# A Modular ETL Pipeline Using Python & PostgreSQL

## Load library and dependencies

In [None]:
# Import dependencies
import pandas as pd
from IPython.display import display
import sys, os
from pathlib import Path
#sys.path.append(str(Path.cwd().parent)) # Add parent directory
#sys.path.append("../../scripts")
from dynamic_etl_pipeline import *

print("✅ Environment ready!")

## Extract (Load Raw Data)

In [None]:
# Trigger interactive source selection
result = select_and_load_source(ETL_CONFIG)

In [None]:
print(f"ℹ️ Using global raw_df, cfg & dataset_key for selected_source : {dataset_key}")

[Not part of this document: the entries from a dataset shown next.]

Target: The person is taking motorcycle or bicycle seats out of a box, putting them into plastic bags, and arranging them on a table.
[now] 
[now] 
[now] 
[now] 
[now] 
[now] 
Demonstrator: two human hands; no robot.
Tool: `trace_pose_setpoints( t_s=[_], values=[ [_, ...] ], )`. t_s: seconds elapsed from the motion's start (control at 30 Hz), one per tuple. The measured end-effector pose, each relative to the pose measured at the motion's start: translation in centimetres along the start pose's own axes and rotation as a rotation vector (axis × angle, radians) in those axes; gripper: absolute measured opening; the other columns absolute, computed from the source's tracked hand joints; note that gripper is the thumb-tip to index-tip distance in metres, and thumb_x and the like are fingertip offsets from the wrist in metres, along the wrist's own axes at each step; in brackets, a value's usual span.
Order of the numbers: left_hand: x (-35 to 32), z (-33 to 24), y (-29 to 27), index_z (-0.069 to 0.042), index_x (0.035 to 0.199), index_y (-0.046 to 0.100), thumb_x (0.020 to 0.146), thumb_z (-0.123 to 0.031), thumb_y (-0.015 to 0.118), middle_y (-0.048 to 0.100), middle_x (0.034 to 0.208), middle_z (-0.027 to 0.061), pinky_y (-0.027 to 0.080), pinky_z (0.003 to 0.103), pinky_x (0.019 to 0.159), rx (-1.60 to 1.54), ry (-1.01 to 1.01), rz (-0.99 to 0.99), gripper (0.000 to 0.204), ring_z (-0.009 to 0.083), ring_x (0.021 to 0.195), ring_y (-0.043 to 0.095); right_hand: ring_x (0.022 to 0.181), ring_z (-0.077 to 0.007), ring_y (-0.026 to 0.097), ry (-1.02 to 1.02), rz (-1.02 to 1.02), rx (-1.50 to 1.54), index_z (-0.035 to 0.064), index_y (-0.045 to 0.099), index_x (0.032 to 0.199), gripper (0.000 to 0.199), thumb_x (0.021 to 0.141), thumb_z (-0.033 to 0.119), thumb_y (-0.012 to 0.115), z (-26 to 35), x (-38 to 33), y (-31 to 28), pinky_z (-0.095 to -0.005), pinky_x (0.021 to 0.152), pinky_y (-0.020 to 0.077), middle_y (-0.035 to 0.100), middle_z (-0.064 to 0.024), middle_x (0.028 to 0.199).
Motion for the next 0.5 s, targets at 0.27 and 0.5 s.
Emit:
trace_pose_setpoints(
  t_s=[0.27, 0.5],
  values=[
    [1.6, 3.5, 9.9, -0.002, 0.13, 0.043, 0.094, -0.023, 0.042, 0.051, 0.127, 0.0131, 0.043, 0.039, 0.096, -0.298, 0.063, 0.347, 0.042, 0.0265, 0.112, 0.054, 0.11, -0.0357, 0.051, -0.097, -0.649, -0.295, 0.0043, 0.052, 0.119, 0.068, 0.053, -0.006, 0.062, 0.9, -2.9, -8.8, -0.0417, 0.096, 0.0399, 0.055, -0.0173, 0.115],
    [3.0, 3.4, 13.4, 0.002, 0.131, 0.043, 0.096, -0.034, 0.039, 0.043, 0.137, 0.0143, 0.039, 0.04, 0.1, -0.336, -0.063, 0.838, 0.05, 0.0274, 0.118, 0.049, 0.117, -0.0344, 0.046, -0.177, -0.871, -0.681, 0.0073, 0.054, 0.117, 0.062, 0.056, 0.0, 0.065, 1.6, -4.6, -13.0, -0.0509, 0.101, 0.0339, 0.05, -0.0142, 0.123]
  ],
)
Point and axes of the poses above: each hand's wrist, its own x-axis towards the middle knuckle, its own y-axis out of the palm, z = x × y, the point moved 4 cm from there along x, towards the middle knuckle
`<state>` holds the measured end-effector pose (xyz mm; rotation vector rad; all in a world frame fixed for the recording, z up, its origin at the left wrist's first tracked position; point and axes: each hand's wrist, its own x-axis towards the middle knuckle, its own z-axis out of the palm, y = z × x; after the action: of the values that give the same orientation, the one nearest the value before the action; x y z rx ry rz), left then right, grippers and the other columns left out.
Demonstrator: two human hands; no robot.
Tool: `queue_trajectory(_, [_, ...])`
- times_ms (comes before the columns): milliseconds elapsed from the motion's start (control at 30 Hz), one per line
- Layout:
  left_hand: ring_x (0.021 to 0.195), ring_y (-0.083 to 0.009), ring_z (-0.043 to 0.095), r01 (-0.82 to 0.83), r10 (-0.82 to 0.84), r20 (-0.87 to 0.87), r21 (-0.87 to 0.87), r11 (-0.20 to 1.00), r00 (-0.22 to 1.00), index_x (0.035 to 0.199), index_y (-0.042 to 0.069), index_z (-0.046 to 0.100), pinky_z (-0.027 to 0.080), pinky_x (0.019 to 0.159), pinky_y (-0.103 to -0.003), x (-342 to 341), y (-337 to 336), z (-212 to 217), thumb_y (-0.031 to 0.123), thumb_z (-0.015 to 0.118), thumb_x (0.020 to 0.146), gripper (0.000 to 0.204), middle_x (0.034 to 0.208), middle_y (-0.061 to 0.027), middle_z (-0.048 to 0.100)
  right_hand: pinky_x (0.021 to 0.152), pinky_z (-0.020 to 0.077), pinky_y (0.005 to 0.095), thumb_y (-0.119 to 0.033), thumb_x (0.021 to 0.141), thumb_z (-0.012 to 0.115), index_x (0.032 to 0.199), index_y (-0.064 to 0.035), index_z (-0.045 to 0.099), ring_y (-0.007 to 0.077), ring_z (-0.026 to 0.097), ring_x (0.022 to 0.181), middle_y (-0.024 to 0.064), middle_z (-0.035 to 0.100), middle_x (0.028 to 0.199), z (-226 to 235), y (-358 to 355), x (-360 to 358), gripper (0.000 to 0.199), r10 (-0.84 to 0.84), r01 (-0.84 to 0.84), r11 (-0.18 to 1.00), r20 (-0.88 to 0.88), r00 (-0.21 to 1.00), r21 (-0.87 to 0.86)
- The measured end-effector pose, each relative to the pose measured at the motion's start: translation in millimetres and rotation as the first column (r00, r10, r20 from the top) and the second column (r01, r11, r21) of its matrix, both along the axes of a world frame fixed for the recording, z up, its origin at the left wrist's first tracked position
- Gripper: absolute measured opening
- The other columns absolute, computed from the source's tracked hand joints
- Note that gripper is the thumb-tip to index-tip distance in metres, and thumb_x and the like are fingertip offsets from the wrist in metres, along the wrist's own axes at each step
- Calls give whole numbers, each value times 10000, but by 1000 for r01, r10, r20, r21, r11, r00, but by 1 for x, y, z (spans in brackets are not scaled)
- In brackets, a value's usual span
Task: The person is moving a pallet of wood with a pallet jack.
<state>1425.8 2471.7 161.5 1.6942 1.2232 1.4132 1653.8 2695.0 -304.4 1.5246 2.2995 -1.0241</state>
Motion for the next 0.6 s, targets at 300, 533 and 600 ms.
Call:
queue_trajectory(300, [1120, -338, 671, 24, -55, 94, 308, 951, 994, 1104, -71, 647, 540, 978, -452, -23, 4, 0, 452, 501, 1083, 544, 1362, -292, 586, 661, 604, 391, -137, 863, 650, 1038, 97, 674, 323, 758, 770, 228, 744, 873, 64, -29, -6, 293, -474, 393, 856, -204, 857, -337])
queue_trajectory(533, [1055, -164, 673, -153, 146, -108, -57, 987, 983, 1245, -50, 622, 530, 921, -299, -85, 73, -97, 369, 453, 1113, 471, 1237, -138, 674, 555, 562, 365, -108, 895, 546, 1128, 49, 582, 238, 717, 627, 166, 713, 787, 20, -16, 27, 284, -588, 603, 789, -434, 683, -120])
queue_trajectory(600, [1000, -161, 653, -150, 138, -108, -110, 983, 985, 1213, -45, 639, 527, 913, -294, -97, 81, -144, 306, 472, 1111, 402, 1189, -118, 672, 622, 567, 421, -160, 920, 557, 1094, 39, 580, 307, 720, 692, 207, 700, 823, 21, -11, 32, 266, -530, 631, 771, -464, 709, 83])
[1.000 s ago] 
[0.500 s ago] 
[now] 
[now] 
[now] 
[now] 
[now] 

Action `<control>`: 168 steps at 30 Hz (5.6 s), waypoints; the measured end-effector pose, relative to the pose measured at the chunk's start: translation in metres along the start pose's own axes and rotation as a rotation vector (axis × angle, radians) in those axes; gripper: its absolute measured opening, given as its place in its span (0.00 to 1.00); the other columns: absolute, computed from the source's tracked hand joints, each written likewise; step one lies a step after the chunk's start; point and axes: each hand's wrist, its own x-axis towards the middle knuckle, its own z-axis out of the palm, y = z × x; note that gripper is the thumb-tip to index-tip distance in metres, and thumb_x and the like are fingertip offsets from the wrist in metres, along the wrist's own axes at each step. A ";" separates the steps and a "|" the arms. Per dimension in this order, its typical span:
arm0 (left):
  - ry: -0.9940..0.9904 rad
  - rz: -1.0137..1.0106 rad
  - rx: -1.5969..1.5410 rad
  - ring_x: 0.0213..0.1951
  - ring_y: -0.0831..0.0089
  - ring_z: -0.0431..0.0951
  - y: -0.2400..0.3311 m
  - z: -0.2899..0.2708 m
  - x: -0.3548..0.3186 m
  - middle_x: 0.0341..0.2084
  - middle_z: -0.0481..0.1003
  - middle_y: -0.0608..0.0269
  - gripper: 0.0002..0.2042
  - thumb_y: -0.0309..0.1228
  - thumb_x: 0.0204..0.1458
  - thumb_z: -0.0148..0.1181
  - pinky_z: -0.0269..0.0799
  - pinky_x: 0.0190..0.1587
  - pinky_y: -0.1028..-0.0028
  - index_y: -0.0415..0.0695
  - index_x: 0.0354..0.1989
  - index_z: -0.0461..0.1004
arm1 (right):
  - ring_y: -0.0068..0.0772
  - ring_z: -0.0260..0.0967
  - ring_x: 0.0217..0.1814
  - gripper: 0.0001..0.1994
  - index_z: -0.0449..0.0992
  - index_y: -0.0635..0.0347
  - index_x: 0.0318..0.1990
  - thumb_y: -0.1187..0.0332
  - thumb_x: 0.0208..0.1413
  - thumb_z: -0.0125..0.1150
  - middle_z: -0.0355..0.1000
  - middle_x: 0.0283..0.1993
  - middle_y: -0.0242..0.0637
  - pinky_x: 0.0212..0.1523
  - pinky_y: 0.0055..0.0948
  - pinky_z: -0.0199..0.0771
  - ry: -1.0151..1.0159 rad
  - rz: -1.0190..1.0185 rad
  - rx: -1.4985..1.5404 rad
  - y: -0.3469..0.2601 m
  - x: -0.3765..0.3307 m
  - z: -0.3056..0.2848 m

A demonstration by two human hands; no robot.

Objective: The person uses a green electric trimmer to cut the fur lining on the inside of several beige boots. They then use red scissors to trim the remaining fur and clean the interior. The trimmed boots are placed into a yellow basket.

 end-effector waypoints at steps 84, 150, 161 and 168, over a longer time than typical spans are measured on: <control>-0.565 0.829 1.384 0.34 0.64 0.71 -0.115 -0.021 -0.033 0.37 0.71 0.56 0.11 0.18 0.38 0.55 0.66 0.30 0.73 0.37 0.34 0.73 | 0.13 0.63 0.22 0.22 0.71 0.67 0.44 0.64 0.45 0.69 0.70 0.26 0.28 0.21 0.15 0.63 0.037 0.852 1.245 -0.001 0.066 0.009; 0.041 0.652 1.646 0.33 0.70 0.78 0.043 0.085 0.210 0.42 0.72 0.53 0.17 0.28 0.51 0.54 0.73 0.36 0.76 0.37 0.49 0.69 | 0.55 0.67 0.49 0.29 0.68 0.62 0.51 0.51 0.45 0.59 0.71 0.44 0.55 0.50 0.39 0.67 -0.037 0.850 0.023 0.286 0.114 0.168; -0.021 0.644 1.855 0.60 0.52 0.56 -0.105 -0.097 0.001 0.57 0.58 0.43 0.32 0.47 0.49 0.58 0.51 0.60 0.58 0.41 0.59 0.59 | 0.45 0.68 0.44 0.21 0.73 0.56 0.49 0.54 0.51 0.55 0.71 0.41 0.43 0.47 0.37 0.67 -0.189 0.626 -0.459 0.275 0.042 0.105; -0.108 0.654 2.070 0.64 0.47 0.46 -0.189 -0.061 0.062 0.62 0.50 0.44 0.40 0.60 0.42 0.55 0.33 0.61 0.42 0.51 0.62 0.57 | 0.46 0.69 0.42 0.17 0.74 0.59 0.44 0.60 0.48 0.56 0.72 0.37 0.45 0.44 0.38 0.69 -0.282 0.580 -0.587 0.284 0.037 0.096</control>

## Transform (Data Cleaning & Normalisation)

In [None]:
raw_df.nunique()

### Cleaning Steps for Data Modeling & Normalization

| Step                         | Action                                                                                       | Purpose                                                       |
|------------------------------|----------------------------------------------------------------------------------------------|----------------------------------------------------------------|
| 1. Handle Missing Values     | - Drop rows with missing `Order_ID`, `Customer_ID`                      | These are core entity identifiers; nulls would break relationships |
|                              | - Optionally handle or impute 1 missing value in `State`                                    | Tolerable since it's likely a lookup/dimension table           |
| 2. Ensure Correct Data Types | - Convert `Order_Date` to datetime format                                                   | Enables partitioning and relationship with a Date dimension   |
|                              | - Ensure `Postal_Code` is treated as string if needed (for leading zeros)                   | Maintains data integrity, especially in US/UK postal codes     |
| 3. Remove Duplicates         | - Check for and drop duplicates in `Order_ID`, `Product_ID`, `Customer_ID` combinations     | Avoids redundant relationships or many-to-many mapping noise   |
| 4. Standardize Categorical Fields | - Lowercase and strip spaces in fields like `Category`, `Brand`, `Payment_Method`       | Ensures consistency across joins or dimensions                 |
| 5. Verify Key Relationships  | - Ensure 1:many mappings exist: `Customer` → `Order`, `Order` → `Product`                  | For proper normalization and referential integrity             |
| 6. Normalize Derived Fields  | - Confirm `Total_Price = Price * Quantity` or drop `Total_Price` if calculated later        | Avoid storing redundant calculations in normalized schema      |
| 7. Split Compound Columns    | - Split `Customer_Name` into `First_Name` and `Last_Name`                       | Improves normalization (optional but good practice)            |
| 8. Validate Contact Info     | - Basic regex or null check on `Email`, `Phone_Number`                                     | Prevent invalid records from entering DB                       |


### **Data Modelling (Raw → OLTP → OLAP)**

#### **Data Model**
*Splitting the data into normalized tables like:*  `Customers`, `Products`, `Orders`, `Location`, `Payments`

![zulobank](modeldesign/design_lucidchart_zulodb.png)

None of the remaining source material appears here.